Task goal →
A verbatim reproduction of the lines below, from the line containing "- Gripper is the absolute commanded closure" through the line containing "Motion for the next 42", both ends included, is the whole required output.

Items from a dataset →
########################################

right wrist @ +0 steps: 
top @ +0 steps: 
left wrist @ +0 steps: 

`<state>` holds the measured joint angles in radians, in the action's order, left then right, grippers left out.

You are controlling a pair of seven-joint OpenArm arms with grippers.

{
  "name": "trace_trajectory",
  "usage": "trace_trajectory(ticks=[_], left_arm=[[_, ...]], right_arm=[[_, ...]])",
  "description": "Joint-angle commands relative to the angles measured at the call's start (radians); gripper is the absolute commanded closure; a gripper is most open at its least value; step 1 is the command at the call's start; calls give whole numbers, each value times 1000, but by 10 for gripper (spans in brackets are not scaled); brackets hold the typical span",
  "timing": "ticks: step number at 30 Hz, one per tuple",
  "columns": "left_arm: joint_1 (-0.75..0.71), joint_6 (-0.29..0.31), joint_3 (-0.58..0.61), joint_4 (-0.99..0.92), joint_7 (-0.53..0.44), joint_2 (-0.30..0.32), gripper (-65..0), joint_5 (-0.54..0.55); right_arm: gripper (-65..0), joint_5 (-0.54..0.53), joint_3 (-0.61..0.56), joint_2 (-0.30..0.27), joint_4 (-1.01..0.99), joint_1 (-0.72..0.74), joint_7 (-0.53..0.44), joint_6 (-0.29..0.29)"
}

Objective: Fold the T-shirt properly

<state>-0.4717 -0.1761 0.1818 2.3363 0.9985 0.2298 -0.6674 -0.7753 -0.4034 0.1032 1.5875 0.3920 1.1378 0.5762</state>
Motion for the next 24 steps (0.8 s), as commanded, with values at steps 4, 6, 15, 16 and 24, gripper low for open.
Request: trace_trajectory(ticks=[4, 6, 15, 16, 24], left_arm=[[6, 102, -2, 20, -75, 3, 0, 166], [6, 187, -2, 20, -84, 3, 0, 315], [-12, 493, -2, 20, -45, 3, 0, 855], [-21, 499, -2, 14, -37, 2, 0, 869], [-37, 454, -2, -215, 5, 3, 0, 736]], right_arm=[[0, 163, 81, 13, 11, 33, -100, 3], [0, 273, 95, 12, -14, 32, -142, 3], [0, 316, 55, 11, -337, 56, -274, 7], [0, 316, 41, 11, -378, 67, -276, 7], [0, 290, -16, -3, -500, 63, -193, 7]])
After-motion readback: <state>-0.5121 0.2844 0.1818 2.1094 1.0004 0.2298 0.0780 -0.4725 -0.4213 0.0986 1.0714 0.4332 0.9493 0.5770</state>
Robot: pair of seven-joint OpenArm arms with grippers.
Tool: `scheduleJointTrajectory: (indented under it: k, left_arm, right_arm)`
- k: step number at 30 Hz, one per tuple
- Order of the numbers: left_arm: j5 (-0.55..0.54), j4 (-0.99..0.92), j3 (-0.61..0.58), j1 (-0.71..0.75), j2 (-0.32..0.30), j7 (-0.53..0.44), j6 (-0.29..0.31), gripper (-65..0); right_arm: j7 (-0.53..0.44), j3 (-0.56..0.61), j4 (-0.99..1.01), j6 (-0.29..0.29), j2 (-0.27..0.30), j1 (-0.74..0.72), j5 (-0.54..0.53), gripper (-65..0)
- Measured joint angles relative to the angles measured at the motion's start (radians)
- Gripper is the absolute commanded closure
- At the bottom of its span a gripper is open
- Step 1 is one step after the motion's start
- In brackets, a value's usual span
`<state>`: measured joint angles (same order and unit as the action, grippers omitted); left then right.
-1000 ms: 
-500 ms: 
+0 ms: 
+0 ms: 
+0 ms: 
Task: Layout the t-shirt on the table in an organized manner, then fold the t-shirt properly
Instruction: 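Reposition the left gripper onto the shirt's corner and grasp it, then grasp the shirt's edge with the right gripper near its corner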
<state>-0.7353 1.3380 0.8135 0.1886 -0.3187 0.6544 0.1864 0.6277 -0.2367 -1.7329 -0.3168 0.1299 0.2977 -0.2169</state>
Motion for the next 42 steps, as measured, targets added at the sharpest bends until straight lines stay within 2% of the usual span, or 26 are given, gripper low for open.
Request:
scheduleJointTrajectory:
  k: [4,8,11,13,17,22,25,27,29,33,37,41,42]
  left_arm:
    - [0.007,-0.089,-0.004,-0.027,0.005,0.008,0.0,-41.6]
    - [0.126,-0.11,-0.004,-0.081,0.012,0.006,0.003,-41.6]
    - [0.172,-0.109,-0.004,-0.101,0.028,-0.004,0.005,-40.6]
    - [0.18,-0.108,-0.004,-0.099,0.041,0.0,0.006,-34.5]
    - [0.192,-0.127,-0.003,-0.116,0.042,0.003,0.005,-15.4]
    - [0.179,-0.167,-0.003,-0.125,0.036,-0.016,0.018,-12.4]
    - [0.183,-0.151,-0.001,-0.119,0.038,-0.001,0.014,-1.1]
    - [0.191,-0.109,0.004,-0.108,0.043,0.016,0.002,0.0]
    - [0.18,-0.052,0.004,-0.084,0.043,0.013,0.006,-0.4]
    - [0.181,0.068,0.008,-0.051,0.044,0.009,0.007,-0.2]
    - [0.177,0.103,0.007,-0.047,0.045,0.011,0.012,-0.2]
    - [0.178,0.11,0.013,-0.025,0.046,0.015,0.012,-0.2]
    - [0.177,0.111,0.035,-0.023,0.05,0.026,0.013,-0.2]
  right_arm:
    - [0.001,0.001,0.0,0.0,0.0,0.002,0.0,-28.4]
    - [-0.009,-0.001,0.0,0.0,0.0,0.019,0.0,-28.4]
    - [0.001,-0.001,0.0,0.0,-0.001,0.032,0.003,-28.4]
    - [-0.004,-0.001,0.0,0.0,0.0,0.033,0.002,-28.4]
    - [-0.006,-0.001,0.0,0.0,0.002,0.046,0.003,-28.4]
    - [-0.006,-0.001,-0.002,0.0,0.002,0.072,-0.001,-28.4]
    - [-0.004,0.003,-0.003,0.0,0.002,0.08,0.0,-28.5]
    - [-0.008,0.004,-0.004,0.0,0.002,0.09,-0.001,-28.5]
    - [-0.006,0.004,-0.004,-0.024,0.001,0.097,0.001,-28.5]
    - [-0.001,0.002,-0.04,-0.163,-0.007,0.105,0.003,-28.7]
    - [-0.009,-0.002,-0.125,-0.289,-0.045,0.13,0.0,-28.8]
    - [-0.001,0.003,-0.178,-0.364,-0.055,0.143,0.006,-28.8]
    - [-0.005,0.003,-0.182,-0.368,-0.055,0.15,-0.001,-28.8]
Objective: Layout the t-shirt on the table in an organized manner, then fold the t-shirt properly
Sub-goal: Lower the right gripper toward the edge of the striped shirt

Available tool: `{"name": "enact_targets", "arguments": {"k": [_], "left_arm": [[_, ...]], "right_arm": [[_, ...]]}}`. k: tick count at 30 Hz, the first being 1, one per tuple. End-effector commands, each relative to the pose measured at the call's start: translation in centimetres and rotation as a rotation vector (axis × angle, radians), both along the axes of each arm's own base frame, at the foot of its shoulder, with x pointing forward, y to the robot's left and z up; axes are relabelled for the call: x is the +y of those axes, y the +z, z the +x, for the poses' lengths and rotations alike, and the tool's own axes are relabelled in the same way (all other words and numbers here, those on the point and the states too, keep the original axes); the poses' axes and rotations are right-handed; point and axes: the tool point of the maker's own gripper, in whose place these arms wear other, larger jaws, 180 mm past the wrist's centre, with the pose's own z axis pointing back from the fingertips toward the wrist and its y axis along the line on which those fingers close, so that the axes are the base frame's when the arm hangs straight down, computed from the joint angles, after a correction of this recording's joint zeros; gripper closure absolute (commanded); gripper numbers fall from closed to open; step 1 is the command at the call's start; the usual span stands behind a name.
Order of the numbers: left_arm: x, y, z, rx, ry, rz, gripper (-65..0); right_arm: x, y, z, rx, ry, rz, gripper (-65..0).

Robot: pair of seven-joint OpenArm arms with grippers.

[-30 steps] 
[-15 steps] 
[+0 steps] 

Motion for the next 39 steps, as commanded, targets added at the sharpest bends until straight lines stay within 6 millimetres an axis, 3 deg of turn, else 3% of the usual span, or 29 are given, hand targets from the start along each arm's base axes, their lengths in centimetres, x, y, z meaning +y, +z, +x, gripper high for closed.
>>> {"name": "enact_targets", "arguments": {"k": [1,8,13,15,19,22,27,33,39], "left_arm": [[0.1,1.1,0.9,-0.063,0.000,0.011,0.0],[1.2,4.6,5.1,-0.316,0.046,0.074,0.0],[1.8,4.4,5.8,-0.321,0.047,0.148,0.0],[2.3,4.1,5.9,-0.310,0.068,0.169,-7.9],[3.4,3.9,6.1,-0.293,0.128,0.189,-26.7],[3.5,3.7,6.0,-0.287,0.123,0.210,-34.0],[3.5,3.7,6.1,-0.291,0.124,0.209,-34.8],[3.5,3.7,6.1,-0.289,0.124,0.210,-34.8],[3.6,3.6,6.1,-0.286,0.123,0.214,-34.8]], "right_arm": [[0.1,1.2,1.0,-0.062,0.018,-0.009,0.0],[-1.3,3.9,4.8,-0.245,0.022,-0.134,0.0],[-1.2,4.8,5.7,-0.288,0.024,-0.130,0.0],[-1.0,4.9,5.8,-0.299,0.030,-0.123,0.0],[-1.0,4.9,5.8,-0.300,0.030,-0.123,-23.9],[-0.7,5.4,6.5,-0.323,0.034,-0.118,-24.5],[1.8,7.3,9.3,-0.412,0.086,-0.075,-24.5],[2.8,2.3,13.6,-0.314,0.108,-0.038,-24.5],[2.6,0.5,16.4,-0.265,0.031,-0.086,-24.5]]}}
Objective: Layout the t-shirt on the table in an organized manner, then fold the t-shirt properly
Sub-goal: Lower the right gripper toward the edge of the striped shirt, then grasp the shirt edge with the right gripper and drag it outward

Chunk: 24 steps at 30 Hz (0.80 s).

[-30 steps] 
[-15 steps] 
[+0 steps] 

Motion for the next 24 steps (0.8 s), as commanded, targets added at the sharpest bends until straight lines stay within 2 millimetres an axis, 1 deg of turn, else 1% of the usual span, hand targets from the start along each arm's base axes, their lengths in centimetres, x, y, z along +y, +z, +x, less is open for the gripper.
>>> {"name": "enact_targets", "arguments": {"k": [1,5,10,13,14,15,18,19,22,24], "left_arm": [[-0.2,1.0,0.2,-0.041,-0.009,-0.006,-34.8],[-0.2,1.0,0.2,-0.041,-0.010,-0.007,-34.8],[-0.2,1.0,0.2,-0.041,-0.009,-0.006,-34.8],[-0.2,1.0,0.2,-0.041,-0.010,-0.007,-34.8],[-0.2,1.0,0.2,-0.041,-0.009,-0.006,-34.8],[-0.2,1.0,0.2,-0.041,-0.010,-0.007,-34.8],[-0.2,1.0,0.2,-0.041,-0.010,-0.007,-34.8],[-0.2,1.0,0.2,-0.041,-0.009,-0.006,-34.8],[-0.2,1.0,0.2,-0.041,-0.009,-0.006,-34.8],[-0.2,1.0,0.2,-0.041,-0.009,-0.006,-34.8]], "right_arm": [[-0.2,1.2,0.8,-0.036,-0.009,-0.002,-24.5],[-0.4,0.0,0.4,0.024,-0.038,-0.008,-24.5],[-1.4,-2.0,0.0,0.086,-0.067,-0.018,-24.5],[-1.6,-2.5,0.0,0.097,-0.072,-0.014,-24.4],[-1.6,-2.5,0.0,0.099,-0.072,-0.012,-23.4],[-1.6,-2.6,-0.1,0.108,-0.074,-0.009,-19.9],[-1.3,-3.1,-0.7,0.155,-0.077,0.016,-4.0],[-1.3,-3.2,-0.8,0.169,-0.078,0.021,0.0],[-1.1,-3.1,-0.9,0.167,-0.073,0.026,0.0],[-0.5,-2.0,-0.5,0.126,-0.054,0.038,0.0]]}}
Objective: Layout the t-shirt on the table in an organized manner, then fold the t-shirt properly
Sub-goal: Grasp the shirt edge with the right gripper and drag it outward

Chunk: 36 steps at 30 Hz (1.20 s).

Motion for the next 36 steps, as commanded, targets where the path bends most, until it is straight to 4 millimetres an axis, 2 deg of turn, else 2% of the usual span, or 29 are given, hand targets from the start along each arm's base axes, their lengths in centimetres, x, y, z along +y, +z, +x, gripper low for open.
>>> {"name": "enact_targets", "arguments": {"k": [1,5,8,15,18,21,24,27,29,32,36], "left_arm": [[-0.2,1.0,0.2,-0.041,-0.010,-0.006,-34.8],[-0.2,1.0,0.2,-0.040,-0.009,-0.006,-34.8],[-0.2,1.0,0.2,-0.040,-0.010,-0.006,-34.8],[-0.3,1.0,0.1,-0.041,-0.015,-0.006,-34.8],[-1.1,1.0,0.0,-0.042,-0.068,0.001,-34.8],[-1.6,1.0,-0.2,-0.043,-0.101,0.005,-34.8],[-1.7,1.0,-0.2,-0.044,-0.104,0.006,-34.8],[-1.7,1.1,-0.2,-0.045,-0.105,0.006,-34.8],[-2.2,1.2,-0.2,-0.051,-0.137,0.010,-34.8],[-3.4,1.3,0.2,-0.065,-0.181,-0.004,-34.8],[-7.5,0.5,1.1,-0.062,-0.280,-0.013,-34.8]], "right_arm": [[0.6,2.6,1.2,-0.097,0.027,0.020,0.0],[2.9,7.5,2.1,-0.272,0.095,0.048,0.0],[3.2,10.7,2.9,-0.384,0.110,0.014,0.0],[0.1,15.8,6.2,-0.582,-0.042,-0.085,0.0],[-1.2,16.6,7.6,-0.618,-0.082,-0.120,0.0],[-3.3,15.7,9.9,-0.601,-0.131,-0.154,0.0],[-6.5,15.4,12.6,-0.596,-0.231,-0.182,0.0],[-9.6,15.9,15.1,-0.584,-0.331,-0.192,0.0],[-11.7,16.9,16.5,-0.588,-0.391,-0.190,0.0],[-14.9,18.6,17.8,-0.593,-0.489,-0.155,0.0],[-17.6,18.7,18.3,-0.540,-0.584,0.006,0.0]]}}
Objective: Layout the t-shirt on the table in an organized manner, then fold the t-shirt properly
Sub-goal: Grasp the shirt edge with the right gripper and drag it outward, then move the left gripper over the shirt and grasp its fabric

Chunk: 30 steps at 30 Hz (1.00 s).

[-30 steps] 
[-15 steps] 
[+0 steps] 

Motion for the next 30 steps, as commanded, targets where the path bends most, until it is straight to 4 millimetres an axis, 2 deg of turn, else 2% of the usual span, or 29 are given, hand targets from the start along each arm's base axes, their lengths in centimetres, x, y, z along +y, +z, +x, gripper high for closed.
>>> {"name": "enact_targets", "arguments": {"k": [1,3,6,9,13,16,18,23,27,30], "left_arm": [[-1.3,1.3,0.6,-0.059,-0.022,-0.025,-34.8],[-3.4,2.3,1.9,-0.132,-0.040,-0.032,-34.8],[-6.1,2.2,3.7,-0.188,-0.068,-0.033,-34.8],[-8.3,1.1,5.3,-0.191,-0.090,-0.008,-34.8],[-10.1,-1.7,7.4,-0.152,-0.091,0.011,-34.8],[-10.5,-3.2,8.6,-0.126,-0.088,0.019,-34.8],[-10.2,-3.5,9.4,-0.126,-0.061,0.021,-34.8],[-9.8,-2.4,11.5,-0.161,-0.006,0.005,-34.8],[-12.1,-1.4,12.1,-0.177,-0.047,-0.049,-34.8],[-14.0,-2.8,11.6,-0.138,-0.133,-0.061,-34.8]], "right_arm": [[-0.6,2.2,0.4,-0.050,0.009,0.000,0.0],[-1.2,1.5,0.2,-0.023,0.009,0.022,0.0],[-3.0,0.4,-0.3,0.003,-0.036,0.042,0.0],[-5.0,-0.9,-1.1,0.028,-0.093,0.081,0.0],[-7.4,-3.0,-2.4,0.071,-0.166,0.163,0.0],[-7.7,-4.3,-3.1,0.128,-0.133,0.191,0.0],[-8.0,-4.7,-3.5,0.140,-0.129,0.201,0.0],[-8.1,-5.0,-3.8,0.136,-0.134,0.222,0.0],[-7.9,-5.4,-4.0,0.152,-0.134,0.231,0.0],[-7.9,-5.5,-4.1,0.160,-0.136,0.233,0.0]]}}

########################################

Solution to the problem →
- Gripper is the absolute commanded closure
- At the bottom of its span a gripper is open
- Step 1 is one step after the motion's start
- In brackets, a value's usual span
`<state>`: measured joint angles (same order and unit as the action, grippers omitted); left then right.
-1000 ms: 
-500 ms: 
+0 ms: 
+0 ms: 
+0 ms: 
Task: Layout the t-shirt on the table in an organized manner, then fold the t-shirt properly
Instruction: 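Reposition the left gripper onto the shirt's corner and grasp it, then grasp the shirt's edge with the right gripper near its corner
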<state>-0.7353 1.3380 0.8135 0.1886 -0.3187 0.6544 0.1864 0.6277 -0.2367 -1.7329 -0.3168 0.1299 0.2977 -0.2169</state>
Motion for the next 42 steps, as measured, targets added at the sharpest bends until straight lines stay within 2% of the usual span, or 26 are given, gripper low for open.

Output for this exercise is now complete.